The Boone and Crockett Club recognizes found or picked-up trophies, like the reigning world record grizzly, alongside hunter-taken trophies, because all are useful for documenting historic conservation successes. That philosophy keeps the record books honest and scientifically meaningful, not just a list of hunting achievements but a living archive of what the Alaskan wilderness is capable of producing when conditions align.

Conclusion

Conclusion (Mind on Fire Photography, Flickr, CC BY-SA 2.0)
Conclusion (Mind on Fire Photography, Flickr, CC BY-SA 2.0)

The story of Alaska’s largest grizzly is, at its core, a story about what genuine wildness produces when left to run its course. A skull in an attic for 30 years. A scarred old boar fighting over a fishing hole with teeth worn to nubs. These aren’t the dramatic images you’d expect from a world record, and that’s precisely what makes them so compelling.

Alaska remains, without question, the place where grizzly bears reach their most extraordinary potential. The science behind that is clear: access to salmon-rich coasts, vast undisturbed terrain, and decades of undisturbed life allow these animals to grow in ways that simply don’t happen elsewhere on the continent.
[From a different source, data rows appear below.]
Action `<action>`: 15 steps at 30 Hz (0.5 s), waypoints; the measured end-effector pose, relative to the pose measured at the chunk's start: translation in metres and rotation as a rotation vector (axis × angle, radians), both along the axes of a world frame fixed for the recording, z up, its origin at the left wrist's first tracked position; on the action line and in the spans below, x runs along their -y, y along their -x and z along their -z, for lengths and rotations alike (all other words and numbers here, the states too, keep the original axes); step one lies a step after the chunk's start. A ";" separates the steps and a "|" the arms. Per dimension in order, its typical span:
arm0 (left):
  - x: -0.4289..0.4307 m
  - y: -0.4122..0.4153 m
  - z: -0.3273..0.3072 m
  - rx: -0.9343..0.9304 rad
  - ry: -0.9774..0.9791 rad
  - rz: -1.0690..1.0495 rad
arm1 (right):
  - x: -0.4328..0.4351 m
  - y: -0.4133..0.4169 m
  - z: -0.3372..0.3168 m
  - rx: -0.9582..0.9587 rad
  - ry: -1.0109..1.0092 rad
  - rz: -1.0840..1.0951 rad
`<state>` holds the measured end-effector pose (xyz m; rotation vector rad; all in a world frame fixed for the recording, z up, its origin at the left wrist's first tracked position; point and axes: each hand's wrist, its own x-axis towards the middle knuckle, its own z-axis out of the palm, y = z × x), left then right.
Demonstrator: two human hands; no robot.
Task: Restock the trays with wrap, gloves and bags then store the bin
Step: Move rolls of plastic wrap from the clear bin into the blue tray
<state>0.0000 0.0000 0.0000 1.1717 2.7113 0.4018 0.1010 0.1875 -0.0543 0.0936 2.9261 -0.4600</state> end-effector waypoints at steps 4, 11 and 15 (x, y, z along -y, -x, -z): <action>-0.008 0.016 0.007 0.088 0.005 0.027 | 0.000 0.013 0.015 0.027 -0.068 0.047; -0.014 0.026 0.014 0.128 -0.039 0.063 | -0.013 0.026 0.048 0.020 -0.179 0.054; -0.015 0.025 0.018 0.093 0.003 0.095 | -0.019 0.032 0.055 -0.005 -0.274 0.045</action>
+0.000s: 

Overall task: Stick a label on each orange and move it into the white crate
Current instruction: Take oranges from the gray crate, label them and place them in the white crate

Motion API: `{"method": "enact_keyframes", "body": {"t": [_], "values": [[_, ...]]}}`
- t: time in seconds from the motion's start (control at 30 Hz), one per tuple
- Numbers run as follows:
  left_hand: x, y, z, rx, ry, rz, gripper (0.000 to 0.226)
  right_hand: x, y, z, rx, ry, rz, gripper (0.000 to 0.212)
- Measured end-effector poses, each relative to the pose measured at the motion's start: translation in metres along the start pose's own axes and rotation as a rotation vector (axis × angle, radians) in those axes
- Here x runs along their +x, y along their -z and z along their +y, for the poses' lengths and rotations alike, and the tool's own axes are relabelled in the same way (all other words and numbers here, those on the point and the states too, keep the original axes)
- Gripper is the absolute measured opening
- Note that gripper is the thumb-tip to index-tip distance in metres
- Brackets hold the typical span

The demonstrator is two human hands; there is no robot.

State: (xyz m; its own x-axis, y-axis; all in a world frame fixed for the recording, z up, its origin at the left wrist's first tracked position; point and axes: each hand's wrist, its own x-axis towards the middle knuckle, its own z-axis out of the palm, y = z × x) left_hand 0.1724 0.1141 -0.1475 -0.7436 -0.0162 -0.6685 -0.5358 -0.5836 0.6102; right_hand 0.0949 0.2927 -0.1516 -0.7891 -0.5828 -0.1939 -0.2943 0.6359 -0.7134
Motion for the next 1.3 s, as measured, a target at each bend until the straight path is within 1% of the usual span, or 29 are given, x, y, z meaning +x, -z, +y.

The record books reflect that reality in ink.

There’s a broader point worth sitting with. The world record wasn’t found in a managed reserve or a controlled environment. It wandered freely near Lone Mountain, grew enormous on its own terms, and ended up in an attic by accident. Alaska still holds the upper hand in producing creatures that exceed expectations. And if the past few years of record-breaking hunts near Norton Sound and Fairbanks are any indication, it’s not finished surprising us yet.